The problem here is that we only have one market, and we only have one strategy to buy. Although I have mocked that with a print call, we only have one particular library which makes the HTTP requests. But we don't really see these parts in the code, it is just in the prose.

Adding some classes

Let us add some classes to add some more complexity such that we get closer to a realistic state of the code. I have added some classes, such that each class owns an instance of the ones that it needs. The high-level structure of the code is now this:

And this is the actual code:

import argparse


class CoolRequestLib:
    def __init__(self, auth_token: str):
        self.auth_token = auth_token

    def send_request(self, url: str) -> None:
        print("Cool:", url, self.auth_token)


class ShinyMarketplace:
    def __init__(self, auth_token: str):
        self.cool_request_lib = CoolRequestLib(auth_token)

    def place_order(self, volume: float) -> None:
        self.cool_request_lib.send_request(
            f"https://shiny-marketplace.example/place_order?volume={volume}"
        )


class TrivialStrategy:
    def __init__(self, auth_token: str, volume: float):
        self.shiny_marketplace = ShinyMarketplace(auth_token)
        self.volume = volume

    def execute(self):
        self.shiny_marketplace.place_order(self.volume)


def main() -> None:
    parser = argparse.ArgumentParser()
    parser.add_argument("--volume", type=float, default=25.0)
    parser.add_argument("--auth-token", type=str, default="test-auth-token")
    options = parser.parse_args()

    trivial_strategy = TrivialStrategy(options.auth_token, options.volume)
    trivial_strategy.execute()


if __name__ == "__main__":
    main()

You can see how we have some concrete classes, TrivialStrategy, ShinyMarketplace and CoolRequestLib which perform this task. At this stage, having a bunch of free functions might be easier, but in a realistic example you might have more state that you want to keep around.

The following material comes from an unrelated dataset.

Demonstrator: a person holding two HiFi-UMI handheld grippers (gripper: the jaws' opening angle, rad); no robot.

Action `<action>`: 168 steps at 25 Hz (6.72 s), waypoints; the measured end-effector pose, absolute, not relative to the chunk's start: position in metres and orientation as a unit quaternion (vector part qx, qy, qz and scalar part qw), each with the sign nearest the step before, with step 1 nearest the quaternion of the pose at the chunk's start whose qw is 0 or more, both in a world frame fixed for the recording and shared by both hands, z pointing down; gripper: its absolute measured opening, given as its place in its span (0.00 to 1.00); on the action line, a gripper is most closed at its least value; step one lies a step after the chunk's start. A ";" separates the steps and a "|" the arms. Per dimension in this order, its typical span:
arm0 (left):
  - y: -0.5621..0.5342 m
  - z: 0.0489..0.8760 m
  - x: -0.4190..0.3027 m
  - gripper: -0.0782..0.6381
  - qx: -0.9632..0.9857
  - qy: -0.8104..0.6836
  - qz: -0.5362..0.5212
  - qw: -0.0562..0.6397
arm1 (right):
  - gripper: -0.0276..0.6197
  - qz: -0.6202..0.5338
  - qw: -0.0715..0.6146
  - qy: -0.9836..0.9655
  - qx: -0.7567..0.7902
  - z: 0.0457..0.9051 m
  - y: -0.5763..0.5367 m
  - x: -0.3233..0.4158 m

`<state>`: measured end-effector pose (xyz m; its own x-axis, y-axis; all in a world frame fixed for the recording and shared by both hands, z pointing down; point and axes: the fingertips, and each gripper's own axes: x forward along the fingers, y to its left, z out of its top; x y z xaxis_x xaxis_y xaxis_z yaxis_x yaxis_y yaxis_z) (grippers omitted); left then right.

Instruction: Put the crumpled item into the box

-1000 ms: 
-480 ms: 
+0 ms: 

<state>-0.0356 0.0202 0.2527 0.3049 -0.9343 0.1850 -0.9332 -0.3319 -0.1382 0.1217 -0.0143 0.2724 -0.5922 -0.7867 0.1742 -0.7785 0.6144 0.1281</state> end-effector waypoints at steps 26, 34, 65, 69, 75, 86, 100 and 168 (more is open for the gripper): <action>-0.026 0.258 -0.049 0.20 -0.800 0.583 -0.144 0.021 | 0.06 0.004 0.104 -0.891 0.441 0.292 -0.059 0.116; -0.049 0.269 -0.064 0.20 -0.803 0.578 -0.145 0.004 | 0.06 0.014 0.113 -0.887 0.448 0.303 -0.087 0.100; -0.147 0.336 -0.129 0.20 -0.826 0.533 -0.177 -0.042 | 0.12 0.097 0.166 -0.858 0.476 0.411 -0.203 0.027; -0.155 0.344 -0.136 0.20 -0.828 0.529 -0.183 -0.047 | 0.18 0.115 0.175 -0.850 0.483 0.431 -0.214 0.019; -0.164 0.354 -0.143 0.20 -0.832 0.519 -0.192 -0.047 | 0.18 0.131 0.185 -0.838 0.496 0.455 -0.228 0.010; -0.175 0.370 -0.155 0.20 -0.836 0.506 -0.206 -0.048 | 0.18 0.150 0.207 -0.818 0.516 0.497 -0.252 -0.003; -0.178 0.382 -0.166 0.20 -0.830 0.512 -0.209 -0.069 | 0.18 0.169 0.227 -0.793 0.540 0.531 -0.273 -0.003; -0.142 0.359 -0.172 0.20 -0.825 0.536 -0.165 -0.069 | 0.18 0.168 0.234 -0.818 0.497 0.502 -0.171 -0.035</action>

Adding a second marketplace

This is code is okay, as long as one doesn't want to support a different strategy, a different marketplace or a different request library. Suppose we are to add a different marketplace, say CheapMarketplace. We could add a flag, and in this way just change the ShinyMarketplace in a way that dispatches the request that way. There are two ways that we could pass the flag down to the ShinyMarketplace class: Either pass it as a constructor argument, or make it global. For the sake of the argument, let me make it global. The code then looks like this:

import argparse

options: argparse.Namespace


class CoolRequestLib:
    def __init__(self, auth_token: str):
        self.auth_token = auth_token

    def send_request(self, url: str) -> None:
        print("Cool:", url, self.auth_token)


class ShinyMarketplace:
    def __init__(self, auth_token: str):
        self.cool_request_lib = CoolRequestLib(auth_token)

    def place_order(self, volume: float) -> None:
        if options.marketplace == "Shiny":
            self.cool_request_lib.send_request(
                f"https://shiny-marketplace.example/place_order?volume={volume}",
            )
        else:
            self.cool_request_lib.send_request(
                f"https://cheap-marketplace.example/buy?fiat={volume}",
            )


class TrivialStrategy:
    def __init__(self, auth_token: str, volume: float):
        self.shiny_marketplace = ShinyMarketplace(auth_token)
        self.volume = volume

    def execute(self):
        self.shiny_marketplace.place_order(self.volume)


def main() -> None:
    parser = argparse.ArgumentParser()
    parser.add_argument("--volume", type=float, default=25.0)
    parser.add_argument("--auth-token", type=str, default="test-auth-token")
    parser.add_argument("--marketplace", type=str, default="Shiny")
    global options
    options = parser.parse_args()

    trivial_strategy = TrivialStrategy(options.auth_token, options.volume)
    trivial_strategy.execute()


if __name__ == "__main__":
    main()

The overall structure now has the additional options, which the marketplace now depends on:

Even more flags

We can imagine that we add more and more flags, such that we can have different strategies and different request libraries. This then gives us a pretty coupled structure:

import argparse

options: argparse.Namespace


class CoolRequestLib:
    def __init__(self, auth_token: str):
        self.auth_token = auth_token

    def send_request(self, url: str) -> None:
        if options.requestlib == "Cool":
            print("Cool:", url, self.auth_token)
        else:
            pass


class ShinyMarketplace:
    def __init__(self, auth_token: str):
        self.cool_request_lib = CoolRequestLib(auth_token)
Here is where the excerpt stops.